The disassembly of main() is pretty much straightforward:
Code:
(3):    int main()
0800044C: B580    push    {r7, lr}
0800044E: B082    add     sp, #-0x008
08000450: AF00    add     r7, sp, #0x000
(4):    {
(5):        Derived d;
08000452: 1D3B    add     r3, r7, #0x4
08000454: 1C18    add     r0, r3, #0x0
08000456: F000    bl       
08000458: F811    bl      ___ZN7DerivedC1Ev_from_thumb
(6):   
(7):        d.func();
0800045A: 1D3B    add     r3, r7, #0x4
0800045C: 1C18    add     r0, r3, #0x0
0800045E: F000    bl       
08000460: F811    bl      ___ZN7Derived4funcEv_from_thumb
(8):        return 0;
08000462: 2300    mov     r3, #0x00
(9):    }


Now when main() calls d.func(), things start to get interesting:
Code:
___ZN7Derived4funcEv_from_thumb:
08000484: 4778    bx      pc

___ZN7Derived4funcEv_change_to_arm:
08000488: EABFFEDC    b       0x07000000


...and the CPU goes off into OAM memory instead of iwram. Looking at the generated map file shows that Derived::func() has been properly placed into iwram, however:
Code:
 .iwram         0x03000000       0x38 derived.o
                0x03000000                Derived::func()


So, any ideas on what might I be doing wrong here?
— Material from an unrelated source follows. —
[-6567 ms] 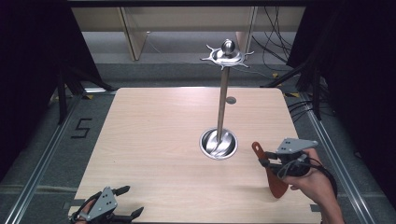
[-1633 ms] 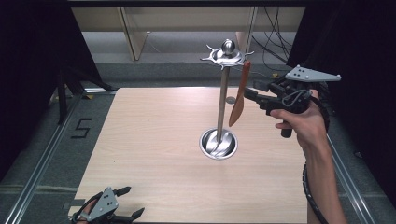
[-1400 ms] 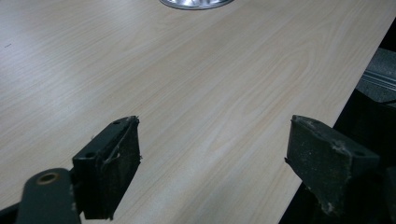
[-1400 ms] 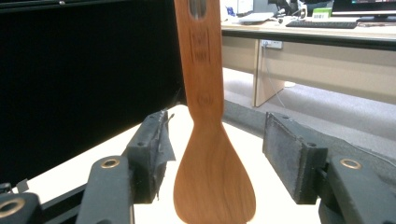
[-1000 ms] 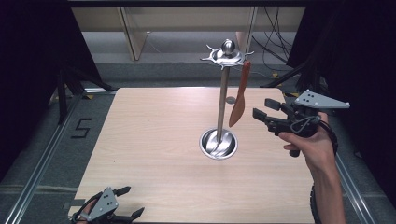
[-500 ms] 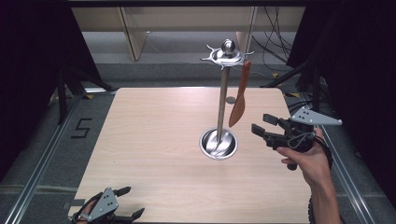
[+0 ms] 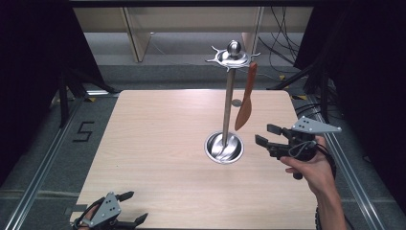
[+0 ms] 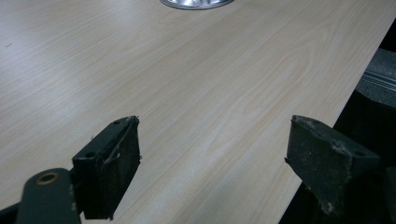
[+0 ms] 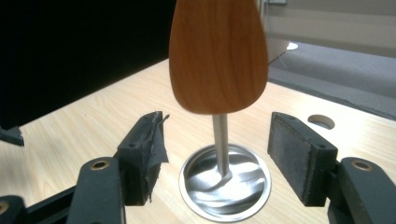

#148500 - Cearn - Sun Jan 06, 2008 3:55 pm

Each source file is a separate entity. As far as main.cpp is concerned, Derived looks like this:
Code:
#include "base.h"

class Derived : public Base
{
public:
   Derived();

   void   func();
};

In other words, it doesn't know it's supposed to do a long call. So it doesn't. Adding the __attribute__ stuff to the declarations in the class definitions will fix this.

#148556 - bpoint - Mon Jan 07, 2008 4:39 am

Cearn wrote:
Adding the __attribute__ stuff to the declarations in the class definitions will fix this.


I'll admit, I didn't consider this to be the problem, but it was.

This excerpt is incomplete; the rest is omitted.